Exercise aim: Give back, unchanged, the line containing "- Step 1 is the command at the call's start" and every line after it up to the end of the listing.

Data provided:
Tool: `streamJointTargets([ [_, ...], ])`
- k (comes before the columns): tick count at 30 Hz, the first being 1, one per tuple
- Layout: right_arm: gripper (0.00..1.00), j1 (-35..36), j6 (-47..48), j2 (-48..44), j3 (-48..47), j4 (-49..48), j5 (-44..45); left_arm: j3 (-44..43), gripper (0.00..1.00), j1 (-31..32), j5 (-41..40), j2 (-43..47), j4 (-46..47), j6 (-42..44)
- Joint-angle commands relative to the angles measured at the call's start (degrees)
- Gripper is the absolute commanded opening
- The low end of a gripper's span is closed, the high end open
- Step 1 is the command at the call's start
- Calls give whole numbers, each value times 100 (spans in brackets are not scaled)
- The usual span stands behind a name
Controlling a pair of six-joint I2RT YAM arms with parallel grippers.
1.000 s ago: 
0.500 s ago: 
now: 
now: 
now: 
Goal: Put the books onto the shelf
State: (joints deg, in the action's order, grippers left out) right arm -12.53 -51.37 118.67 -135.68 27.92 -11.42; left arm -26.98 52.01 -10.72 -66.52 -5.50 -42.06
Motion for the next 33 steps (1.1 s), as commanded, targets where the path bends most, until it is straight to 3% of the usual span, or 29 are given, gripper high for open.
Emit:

Answer space:
- Step 1 is the command at the call's start
- Calls give whole numbers, each value times 100 (spans in brackets are not scaled)
- The usual span stands behind a name
Controlling a pair of six-joint I2RT YAM arms with parallel grippers.
1.000 s ago: 
0.500 s ago: 
now: 
now: 
now: 
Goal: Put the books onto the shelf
State: (joints deg, in the action's order, grippers left out) right arm -12.53 -51.37 118.67 -135.68 27.92 -11.42; left arm -26.98 52.01 -10.72 -66.52 -5.50 -42.06
Motion for the next 33 steps (1.1 s), as commanded, targets where the path bends most, until it is straight to 3% of the usual span, or 29 are given, gripper high for open.
Emit:

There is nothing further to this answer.